→ **Work request**: Start to finish, print the data below exactly, without the images.

Data records:
══════════
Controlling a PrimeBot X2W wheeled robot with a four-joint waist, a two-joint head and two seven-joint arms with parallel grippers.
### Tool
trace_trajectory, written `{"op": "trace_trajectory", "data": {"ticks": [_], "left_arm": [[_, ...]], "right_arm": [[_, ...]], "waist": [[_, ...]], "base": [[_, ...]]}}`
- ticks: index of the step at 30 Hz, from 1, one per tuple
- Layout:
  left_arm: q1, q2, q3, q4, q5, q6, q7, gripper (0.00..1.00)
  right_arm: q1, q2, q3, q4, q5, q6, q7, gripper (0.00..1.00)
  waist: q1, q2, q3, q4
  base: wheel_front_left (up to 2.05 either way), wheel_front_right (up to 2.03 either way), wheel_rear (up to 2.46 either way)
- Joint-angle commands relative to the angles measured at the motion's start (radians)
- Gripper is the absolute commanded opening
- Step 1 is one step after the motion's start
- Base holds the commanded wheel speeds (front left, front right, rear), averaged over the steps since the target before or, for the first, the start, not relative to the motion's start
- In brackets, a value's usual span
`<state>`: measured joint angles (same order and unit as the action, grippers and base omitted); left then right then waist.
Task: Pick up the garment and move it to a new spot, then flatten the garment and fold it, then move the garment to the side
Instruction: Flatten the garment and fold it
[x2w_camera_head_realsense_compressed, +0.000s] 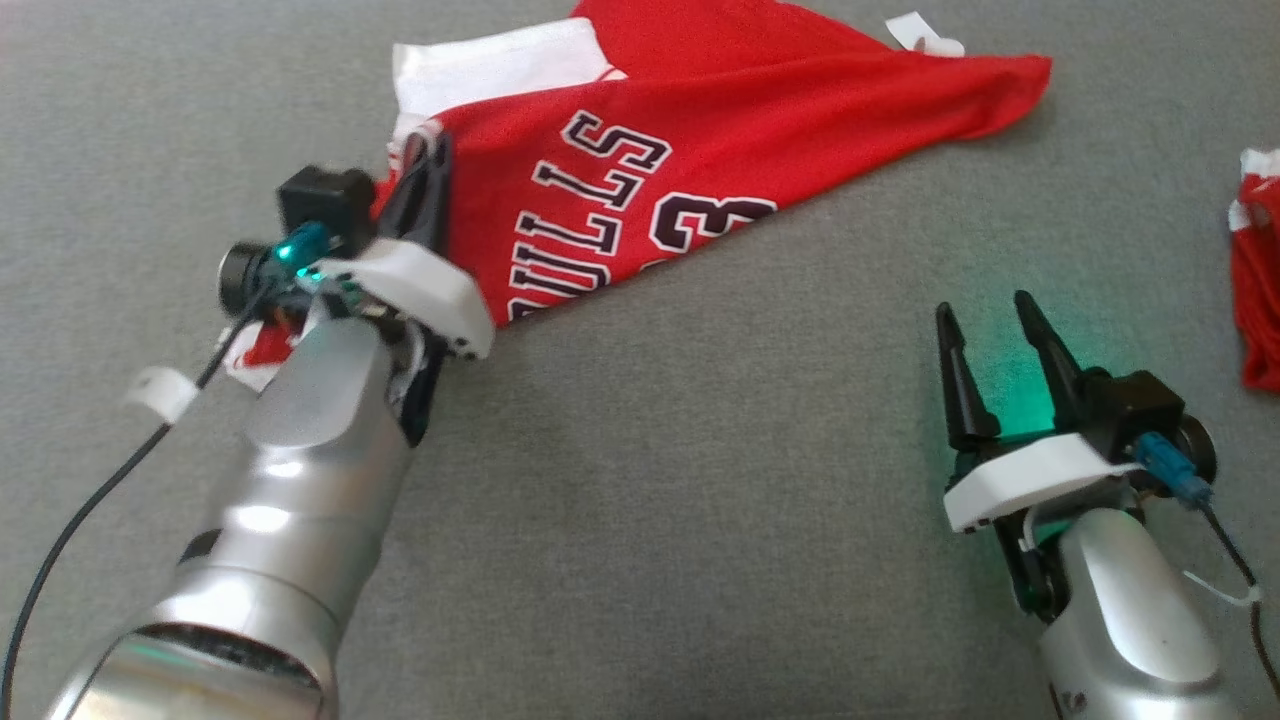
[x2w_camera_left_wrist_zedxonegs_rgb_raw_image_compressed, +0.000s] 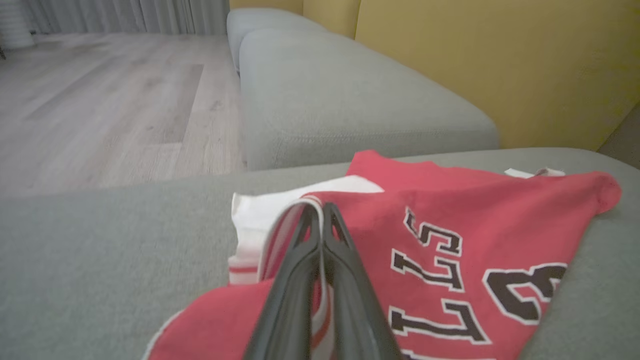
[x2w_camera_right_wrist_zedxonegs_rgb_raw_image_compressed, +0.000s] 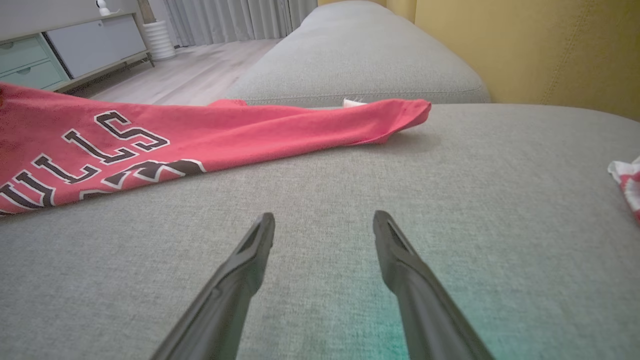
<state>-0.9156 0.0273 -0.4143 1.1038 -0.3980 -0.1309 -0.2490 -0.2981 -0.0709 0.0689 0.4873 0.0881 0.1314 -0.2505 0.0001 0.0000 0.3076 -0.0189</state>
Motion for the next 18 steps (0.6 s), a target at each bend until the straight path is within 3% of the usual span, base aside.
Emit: {"op": "trace_trajectory", "data": {"ticks": [1, 7, 13, 14, 15, 17, 18], "left_arm": [[-0.018, 0.025, 0.002, -0.074, 0.019, 0.004, -0.012, 0.00], [0.233, 0.023, -0.127, -0.342, 0.068, 0.001, -0.012, 0.00], [0.429, 0.023, -0.209, -0.414, 0.041, 0.000, -0.013, 0.00], [0.461, 0.023, -0.222, -0.417, 0.036, 0.000, -0.013, 0.05], [0.489, 0.023, -0.234, -0.415, 0.030, 0.000, -0.013, 0.44], [0.535, 0.023, -0.241, -0.407, 0.016, 0.000, -0.013, 1.00], [0.550, 0.023, -0.238, -0.407, 0.013, 0.000, -0.013, 1.00]], "right_arm": [[-0.003, 0.011, 0.011, -0.024, 0.005, -0.001, -0.011, 1.00], [0.048, 0.012, -0.023, -0.007, 0.010, -0.001, -0.011, 1.00], [0.086, 0.015, -0.033, 0.009, 0.013, -0.001, -0.011, 1.00], [0.091, 0.016, -0.034, 0.012, 0.012, -0.001, -0.011, 1.00], [0.096, 0.017, -0.033, 0.015, 0.012, -0.001, -0.011, 1.00], [0.105, 0.018, -0.033, 0.019, 0.012, -0.001, -0.011, 1.00], [0.107, 0.018, -0.034, 0.021, 0.012, -0.001, -0.011, 1.00]], "waist": [[-0.0001, 0.0000, -0.016, 0.016], [-0.0001, 0.0000, -0.100, 0.088], [-0.0001, 0.0000, -0.156, 0.129], [-0.0001, 0.0000, -0.164, 0.134], [-0.0001, 0.0000, -0.172, 0.138], [-0.0001, 0.0000, -0.184, 0.144], [-0.0001, 0.0000, -0.187, 0.147]], "base": [[0.00, 0.00, 0.00], [0.00, 0.00, 0.00], [0.00, 0.00, 0.00], [0.00, 0.00, 0.00], [0.00, 0.00, 0.00], [0.00, 0.00, 0.00], [0.00, 0.00, 0.00]]}}
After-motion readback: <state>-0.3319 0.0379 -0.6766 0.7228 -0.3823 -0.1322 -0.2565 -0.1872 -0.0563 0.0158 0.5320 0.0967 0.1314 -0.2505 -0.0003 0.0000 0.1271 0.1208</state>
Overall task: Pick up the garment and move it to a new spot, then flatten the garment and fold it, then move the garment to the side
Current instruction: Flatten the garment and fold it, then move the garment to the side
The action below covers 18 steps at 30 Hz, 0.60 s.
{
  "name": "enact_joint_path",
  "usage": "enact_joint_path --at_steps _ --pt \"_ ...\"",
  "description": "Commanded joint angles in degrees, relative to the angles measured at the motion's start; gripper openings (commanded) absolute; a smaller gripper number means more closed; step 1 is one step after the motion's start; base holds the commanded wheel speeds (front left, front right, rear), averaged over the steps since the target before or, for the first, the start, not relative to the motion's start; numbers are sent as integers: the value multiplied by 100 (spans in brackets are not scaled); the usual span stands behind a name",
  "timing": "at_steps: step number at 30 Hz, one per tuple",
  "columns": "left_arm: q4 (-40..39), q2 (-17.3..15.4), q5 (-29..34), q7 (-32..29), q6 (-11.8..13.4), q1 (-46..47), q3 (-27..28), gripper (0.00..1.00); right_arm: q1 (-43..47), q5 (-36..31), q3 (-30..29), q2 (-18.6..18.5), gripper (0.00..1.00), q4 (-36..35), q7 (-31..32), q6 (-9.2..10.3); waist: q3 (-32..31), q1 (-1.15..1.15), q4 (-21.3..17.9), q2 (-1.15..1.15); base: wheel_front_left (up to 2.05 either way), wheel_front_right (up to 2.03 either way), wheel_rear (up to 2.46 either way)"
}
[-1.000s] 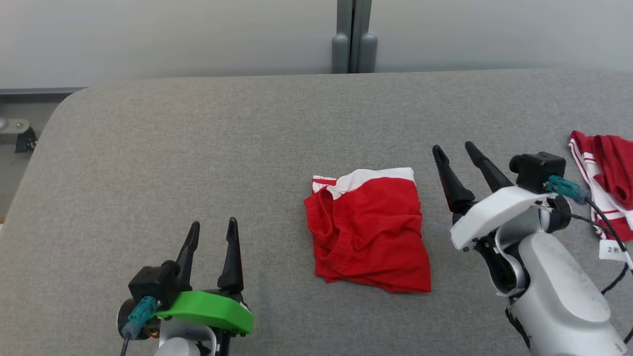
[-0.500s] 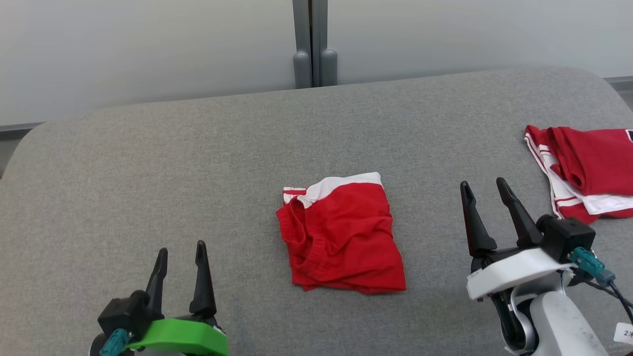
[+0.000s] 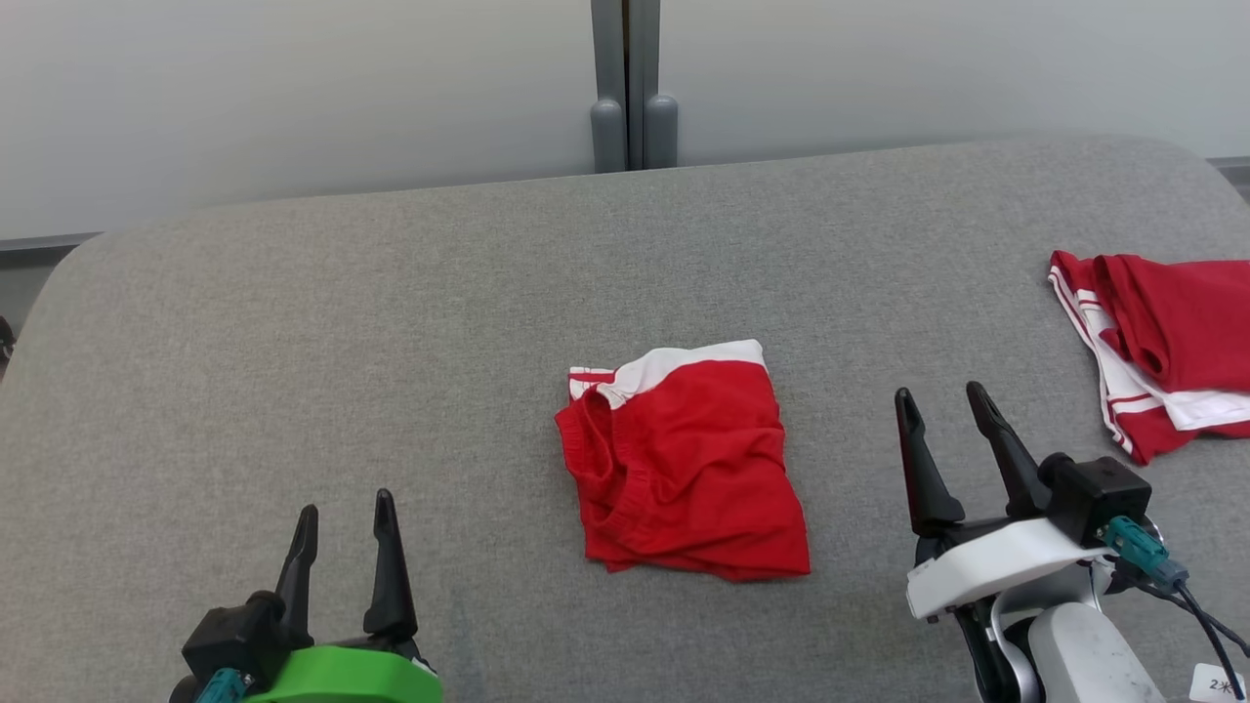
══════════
→ **Response**:
Controlling a PrimeBot X2W wheeled robot with a four-joint waist, a two-joint head and two seven-joint arms with parallel grippers.
### Tool
trace_trajectory, written `{"op": "trace_trajectory", "data": {"ticks": [_], "left_arm": [[_, ...]], "right_arm": [[_, ...]], "waist": [[_, ...]], "base": [[_, ...]]}}`
- ticks: index of the step at 30 Hz, from 1, one per tuple
- Layout:
  left_arm: q1, q2, q3, q4, q5, q6, q7, gripper (0.00..1.00)
  right_arm: q1, q2, q3, q4, q5, q6, q7, gripper (0.00..1.00)
  waist: q1, q2, q3, q4
  base: wheel_front_left (up to 2.05 either way), wheel_front_right (up to 2.03 either way), wheel_rear (up to 2.46 either way)
- Joint-angle commands relative to the angles measured at the motion's start (radians)
- Gripper is the absolute commanded opening
- Step 1 is one step after the motion's start
- Base holds the commanded wheel speeds (front left, front right, rear), averaged over the steps since the target before or, for the first, the start, not relative to the motion's start
- In brackets, a value's usual span
`<state>`: measured joint angles (same order and unit as the action, grippers and base omitted); left then right then waist.
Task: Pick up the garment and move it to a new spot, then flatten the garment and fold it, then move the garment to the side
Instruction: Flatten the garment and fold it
[x2w_camera_head_realsense_compressed, +0.000s] 
[x2w_camera_left_wrist_zedxonegs_rgb_raw_image_compressed, +0.000s] 
[x2w_camera_right_wrist_zedxonegs_rgb_raw_image_compressed, +0.000s] 
<state>-0.9156 0.0273 -0.4143 1.1038 -0.3980 -0.1309 -0.2490 -0.2981 -0.0709 0.0689 0.4873 0.0881 0.1314 -0.2505 0.0001 0.0000 0.3076 -0.0189</state>
Motion for the next 18 steps (0.6 s), a target at each bend until the straight path is within 3% of the usual span, base aside.
Emit: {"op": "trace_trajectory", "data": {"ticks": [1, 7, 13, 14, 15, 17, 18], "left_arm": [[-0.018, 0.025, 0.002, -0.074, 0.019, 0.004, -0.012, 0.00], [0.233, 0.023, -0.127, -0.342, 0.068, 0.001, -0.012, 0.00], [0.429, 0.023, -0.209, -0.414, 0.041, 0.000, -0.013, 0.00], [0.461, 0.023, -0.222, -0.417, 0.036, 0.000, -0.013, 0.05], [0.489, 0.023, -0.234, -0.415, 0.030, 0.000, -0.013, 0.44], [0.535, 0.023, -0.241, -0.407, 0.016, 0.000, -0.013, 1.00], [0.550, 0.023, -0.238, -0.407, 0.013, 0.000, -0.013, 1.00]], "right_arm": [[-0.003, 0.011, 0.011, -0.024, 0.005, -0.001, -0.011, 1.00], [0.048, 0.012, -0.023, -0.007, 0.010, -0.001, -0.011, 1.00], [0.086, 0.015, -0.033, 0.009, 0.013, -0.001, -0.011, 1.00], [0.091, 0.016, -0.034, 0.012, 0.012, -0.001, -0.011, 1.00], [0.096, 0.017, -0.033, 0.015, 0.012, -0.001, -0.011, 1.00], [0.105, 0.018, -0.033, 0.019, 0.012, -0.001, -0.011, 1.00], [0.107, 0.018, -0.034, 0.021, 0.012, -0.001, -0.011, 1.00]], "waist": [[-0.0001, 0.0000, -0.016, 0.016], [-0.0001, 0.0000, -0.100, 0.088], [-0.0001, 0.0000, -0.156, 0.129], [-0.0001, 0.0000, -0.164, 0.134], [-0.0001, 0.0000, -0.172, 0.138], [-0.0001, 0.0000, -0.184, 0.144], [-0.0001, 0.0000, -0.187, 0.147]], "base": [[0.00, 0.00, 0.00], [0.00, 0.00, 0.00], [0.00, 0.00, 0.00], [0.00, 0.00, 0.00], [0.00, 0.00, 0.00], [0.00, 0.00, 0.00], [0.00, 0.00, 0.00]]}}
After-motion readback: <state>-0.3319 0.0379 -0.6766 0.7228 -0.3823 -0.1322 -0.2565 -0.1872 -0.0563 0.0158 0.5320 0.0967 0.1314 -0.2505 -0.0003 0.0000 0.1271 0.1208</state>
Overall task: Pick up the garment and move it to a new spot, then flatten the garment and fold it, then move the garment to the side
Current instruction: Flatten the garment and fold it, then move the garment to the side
The action below covers 18 steps at 30 Hz, 0.60 s.
{
  "name": "enact_joint_path",
  "usage": "enact_joint_path --at_steps _ --pt \"_ ...\"",
  "description": "Commanded joint angles in degrees, relative to the angles measured at the motion's start; gripper openings (commanded) absolute; a smaller gripper number means more closed; step 1 is one step after the motion's start; base holds the commanded wheel speeds (front left, front right, rear), averaged over the steps since the target before or, for the first, the start, not relative to the motion's start; numbers are sent as integers: the value multiplied by 100 (spans in brackets are not scaled); the usual span stands behind a name",
  "timing": "at_steps: step number at 30 Hz, one per tuple",
  "columns": "left_arm: q4 (-40..39), q2 (-17.3..15.4), q5 (-29..34), q7 (-32..29), q6 (-11.8..13.4), q1 (-46..47), q3 (-27..28), gripper (0.00..1.00); right_arm: q1 (-43..47), q5 (-36..31), q3 (-30..29), q2 (-18.6..18.5), gripper (0.00..1.00), q4 (-36..35), q7 (-31..32), q6 (-9.2..10.3); waist: q3 (-32..31), q1 (-1.15..1.15), q4 (-21.3..17.9), q2 (-1.15..1.15); base: wheel_front_left (up to 2.05 either way), wheel_front_right (up to 2.03 either way), wheel_rear (up to 2.46 either way)"
}
[-1.000s] 
[-0.500s] 
[+0.000s] 

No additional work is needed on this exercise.